United States District Court, Middle District of Louisiana
Jul 20, 2022
Civil Action 21-544-SDD-SDJ (M.D. La. Jul. 20, 2022)

Opinion

Civil Action 21-544-SDD-SDJ

07-20-2022

HENRY YOUNG, III v. BENJAMIN PAYNE, UNKNOWN DENHAM SPRINGS POLICE OFFICER, AND CITY OF DENHAM SPRINGS


RULING

SHELLY D. DICK JUDGE UNITED STATES DISTRICT COURT

This matter is before the Court on the Motion to Dismiss filed by Defendants, Benjamin Payne (“Payne”) and the City of Denham Springs (“Defendants”). Plaintiff, Henry Young, III (“Plaintiff”) filed an Opposition, to which Defendants filed a Reply. For the following reasons, Defendants' Motion shall be granted.

Rec. Doc. No. 5.

Rec. Doc. No. 8.

Rec. Doc. No. 9.

Rec. Doc. No. 5.

I. BACKGROUND

This is an excessive force case. Plaintiff alleges the following. In September 2020, Plaintiff accidentally ingested fentanyl and had a medical emergency. Someone called 911, and EMS arrived with two Denham Springs police officers, including Payne. When EMS and the officers arrived, Plaintiff was unconscious. EMS revived him, and once Plaintiff regained consciousness, “he was disoriented and confused.” According to the Complaint, Payne and another officer then “jumped on [P]laintiff and began putting all their weight on him.” Plaintiff struggled with the officers and told them that he could not breathe. One of the officers tased Plaintiff five times, and Plaintiff suffered a rotator cuff injury.” Plaintiff sued under 42 U.S.C. § 1983, asserting a claim for excessive force in violation of the Fourth and Fourteenth Amendments. He also asserts several state law claims.

Rec. Doc. No. 1, p. 3.

Id.

Id.

Id.

Id.

Id.

Id.

Id. at 3-4. The unnumbered count that contains Plaintiff's excessive force claim is titled “Excessive Force, False Arrest.” Id. at 3. However, no false arrest facts are plead, and neither party briefs a false arrest claim.

Id. at 4-5.

II. LAW AND ANALYSIS

A. Rule 12(b)(6) Motion to Dismiss

When deciding a Rule 12(b)(6) motion to dismiss, “[t]he ‘court accepts all well-pleaded facts as true, viewing them in the light most favorable to the plaintiff.'” The Court may consider “the complaint, its proper attachments, documents incorporated into the complaint by reference, and matters of which a court may take judicial notice.” “To survive a Rule 12(b)(6) motion to dismiss, the plaintiff must plead ‘enough facts to state a claim to relief that is plausible on its face.'”

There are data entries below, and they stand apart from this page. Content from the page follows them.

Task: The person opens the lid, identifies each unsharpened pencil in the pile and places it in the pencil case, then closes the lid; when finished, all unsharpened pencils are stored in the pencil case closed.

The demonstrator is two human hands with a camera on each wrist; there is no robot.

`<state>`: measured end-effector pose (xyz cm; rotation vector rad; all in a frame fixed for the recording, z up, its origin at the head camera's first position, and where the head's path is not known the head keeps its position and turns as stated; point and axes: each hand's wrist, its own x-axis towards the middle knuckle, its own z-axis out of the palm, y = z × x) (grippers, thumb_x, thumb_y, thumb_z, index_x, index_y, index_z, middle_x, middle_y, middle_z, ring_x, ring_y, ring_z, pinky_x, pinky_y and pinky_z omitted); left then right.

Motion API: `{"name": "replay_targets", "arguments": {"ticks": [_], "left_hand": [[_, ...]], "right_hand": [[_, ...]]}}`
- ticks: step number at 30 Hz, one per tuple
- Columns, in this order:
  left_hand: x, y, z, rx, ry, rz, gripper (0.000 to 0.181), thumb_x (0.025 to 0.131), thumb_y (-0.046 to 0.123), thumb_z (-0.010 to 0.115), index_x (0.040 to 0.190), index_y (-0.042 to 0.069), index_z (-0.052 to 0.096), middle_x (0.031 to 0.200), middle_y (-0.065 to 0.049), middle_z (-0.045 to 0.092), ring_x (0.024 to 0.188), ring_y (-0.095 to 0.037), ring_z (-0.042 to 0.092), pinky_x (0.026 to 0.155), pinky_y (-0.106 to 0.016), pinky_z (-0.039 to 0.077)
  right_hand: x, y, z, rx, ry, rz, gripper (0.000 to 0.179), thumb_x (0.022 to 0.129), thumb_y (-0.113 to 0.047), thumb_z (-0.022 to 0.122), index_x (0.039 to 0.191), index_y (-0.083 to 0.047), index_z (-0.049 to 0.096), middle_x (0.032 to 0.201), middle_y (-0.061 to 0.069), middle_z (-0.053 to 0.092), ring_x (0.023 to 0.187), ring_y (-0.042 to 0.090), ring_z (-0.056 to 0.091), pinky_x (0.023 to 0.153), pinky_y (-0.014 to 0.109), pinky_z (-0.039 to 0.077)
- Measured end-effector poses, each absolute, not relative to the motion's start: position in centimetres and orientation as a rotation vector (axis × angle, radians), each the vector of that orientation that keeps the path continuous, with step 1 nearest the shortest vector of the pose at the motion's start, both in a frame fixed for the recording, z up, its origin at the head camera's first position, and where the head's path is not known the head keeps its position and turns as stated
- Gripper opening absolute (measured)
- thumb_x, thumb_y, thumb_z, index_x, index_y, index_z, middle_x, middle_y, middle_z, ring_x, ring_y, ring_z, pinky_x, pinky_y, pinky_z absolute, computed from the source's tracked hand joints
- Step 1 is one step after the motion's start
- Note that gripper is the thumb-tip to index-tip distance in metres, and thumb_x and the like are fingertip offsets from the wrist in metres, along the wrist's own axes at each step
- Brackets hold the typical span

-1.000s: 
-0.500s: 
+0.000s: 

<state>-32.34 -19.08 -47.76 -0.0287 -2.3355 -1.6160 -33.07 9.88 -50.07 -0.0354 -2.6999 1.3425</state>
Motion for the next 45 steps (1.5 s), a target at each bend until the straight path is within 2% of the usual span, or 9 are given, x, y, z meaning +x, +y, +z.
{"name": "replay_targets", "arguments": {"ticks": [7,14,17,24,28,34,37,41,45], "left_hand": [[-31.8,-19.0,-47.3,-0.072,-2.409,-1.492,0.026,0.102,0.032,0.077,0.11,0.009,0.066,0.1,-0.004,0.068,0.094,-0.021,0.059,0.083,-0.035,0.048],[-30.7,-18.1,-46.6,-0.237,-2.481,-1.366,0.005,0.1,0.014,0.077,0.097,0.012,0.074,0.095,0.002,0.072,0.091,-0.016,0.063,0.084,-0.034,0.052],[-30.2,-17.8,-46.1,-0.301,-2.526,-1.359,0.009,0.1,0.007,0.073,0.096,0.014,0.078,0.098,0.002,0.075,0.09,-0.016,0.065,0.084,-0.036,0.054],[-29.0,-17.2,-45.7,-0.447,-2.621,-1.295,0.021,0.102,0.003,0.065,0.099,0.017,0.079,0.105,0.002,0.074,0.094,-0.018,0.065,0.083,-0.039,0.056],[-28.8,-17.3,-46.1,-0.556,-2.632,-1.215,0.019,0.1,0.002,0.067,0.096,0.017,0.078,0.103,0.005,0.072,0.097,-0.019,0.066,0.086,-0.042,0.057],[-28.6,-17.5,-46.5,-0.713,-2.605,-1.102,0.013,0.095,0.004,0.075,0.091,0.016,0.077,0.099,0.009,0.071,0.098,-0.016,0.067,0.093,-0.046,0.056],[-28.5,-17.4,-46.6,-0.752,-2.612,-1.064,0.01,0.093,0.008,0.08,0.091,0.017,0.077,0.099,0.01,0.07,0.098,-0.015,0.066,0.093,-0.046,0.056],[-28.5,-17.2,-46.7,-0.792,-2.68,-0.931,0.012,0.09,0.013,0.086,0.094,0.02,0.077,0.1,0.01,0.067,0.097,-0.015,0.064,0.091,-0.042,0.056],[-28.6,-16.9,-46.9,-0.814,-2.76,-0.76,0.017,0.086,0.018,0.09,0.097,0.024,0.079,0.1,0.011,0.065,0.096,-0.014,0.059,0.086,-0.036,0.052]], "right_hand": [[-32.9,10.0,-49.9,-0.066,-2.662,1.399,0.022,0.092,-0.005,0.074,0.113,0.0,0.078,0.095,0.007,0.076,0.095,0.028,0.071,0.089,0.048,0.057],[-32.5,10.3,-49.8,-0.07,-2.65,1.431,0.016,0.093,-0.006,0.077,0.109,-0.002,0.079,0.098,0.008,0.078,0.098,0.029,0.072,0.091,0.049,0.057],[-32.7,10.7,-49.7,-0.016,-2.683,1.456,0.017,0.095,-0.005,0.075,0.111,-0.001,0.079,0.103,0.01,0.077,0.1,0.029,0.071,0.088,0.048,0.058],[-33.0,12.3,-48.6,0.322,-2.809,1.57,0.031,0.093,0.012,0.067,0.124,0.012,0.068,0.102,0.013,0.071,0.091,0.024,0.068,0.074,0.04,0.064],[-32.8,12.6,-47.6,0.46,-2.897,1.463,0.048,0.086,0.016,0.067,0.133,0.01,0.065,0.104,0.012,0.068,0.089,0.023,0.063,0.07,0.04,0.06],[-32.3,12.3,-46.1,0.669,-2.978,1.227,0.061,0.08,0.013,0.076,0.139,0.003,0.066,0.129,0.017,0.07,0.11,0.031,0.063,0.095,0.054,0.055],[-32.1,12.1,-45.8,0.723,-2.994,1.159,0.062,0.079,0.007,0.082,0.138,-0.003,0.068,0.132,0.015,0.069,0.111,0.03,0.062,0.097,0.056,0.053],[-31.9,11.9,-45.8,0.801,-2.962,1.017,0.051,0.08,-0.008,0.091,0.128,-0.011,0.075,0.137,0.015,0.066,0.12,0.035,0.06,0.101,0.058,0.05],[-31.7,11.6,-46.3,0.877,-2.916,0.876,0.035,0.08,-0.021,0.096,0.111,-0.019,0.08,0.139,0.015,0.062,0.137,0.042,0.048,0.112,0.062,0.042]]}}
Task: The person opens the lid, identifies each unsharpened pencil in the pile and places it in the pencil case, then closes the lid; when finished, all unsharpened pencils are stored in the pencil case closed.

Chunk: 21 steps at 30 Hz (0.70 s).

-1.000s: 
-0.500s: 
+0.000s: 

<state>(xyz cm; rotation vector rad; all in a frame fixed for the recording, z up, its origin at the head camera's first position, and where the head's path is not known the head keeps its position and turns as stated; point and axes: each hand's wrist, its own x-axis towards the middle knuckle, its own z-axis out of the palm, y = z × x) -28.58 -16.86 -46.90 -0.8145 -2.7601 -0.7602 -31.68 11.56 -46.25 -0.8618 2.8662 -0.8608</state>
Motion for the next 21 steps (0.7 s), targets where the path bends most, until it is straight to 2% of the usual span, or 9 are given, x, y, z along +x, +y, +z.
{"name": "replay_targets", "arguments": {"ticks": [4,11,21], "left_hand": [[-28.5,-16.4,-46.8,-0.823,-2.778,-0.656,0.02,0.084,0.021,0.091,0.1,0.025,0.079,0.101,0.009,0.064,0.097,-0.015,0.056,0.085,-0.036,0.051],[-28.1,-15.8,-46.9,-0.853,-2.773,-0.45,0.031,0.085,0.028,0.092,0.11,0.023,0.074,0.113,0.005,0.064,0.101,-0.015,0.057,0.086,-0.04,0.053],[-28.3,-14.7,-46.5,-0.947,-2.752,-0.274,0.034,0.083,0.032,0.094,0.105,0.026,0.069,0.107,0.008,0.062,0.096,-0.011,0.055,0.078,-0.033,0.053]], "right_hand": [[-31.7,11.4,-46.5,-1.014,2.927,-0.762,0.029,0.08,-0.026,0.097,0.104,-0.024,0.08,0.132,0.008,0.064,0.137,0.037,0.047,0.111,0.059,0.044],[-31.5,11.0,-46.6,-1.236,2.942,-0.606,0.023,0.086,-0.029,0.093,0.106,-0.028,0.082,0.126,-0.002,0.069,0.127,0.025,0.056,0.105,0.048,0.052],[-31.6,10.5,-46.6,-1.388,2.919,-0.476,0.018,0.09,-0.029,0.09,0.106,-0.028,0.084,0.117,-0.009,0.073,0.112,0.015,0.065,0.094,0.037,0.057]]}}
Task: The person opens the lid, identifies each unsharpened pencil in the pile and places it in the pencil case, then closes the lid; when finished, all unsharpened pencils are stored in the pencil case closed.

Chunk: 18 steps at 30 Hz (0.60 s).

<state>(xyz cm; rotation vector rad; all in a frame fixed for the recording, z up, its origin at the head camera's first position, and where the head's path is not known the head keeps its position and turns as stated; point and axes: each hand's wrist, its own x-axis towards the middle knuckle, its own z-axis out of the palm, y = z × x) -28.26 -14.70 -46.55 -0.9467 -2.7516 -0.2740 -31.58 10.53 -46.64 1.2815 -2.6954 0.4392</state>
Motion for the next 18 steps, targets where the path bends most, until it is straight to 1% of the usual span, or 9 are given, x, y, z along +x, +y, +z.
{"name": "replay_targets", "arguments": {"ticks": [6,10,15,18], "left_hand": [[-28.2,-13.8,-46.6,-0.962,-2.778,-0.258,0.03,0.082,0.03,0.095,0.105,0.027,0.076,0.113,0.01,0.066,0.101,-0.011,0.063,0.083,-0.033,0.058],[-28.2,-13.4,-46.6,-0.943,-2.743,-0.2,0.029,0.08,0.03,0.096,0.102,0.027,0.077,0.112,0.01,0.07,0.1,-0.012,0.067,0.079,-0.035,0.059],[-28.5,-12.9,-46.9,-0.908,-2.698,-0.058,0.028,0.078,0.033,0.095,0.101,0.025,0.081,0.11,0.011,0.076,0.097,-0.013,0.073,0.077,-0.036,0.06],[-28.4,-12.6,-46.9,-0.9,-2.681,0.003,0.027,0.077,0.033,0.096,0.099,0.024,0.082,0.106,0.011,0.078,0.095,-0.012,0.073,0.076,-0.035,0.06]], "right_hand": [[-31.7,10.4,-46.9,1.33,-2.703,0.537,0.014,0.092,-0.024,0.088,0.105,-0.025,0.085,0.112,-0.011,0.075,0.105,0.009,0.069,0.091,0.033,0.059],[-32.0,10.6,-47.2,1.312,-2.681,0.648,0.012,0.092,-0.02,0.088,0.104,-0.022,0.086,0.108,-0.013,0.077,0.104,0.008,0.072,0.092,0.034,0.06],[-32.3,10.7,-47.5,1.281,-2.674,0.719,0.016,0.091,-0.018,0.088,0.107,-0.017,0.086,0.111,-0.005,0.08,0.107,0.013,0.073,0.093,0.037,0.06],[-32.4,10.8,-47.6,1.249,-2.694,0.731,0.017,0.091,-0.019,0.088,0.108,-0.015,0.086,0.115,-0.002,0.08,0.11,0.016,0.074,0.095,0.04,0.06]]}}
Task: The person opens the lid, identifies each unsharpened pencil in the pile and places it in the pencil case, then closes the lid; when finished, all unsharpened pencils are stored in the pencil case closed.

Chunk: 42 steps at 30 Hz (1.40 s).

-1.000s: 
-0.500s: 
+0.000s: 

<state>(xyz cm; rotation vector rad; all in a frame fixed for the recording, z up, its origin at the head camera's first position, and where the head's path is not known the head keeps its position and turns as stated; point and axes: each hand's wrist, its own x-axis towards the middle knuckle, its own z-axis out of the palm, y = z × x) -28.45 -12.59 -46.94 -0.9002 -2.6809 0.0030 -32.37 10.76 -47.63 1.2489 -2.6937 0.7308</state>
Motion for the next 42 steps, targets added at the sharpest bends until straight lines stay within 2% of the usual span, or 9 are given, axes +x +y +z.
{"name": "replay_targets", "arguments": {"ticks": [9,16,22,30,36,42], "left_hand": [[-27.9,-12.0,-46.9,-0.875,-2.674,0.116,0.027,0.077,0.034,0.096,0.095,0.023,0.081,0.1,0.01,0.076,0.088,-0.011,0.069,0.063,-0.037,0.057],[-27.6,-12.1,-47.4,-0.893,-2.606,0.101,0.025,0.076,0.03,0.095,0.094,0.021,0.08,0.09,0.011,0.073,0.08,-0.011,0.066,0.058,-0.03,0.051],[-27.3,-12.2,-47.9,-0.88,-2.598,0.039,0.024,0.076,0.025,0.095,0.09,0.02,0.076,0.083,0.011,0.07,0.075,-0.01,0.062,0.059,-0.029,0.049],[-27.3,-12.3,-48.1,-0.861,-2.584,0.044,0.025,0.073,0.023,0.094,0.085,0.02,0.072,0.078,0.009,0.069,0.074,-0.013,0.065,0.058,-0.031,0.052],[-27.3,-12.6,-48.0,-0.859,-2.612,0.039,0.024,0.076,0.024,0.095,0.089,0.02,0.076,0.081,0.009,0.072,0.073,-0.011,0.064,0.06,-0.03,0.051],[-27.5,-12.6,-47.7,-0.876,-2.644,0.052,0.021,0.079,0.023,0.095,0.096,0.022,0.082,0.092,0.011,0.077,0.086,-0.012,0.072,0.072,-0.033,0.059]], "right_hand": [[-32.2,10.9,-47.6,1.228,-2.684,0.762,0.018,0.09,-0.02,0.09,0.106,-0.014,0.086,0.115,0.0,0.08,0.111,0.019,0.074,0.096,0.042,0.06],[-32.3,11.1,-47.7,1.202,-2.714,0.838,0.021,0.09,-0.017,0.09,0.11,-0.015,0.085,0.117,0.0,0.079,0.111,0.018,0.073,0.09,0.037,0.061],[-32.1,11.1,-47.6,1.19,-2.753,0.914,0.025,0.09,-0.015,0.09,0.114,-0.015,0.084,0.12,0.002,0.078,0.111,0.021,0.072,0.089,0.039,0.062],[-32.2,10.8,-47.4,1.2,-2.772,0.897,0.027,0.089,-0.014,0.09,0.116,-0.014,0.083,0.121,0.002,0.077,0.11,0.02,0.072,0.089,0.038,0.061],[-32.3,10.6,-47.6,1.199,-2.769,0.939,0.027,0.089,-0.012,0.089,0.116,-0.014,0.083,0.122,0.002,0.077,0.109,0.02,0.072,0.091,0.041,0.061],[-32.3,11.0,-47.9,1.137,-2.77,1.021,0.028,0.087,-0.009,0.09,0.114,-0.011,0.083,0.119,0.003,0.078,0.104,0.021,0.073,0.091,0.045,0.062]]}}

In re Katrina Canal Breaches Litigation, 495 F.3d 191, 205 (5th Cir. 2007) (quoting Martin v. Eby Constr. Co. v. Dallas Area Rapid Transit, 369 F.3d 464, 467 (5th Cir. 2004)).

Randall D. Wolcott, M.D., P.A. v. Sebelius, 635 F.3d 757, 763 (5th Cir. 2011).

In re Katrina Canal Breaches Litigation, 495 F.3d at 205 (quoting Bell Atl. Corp. v. Twombly, 550 U.S. 544 (2007)).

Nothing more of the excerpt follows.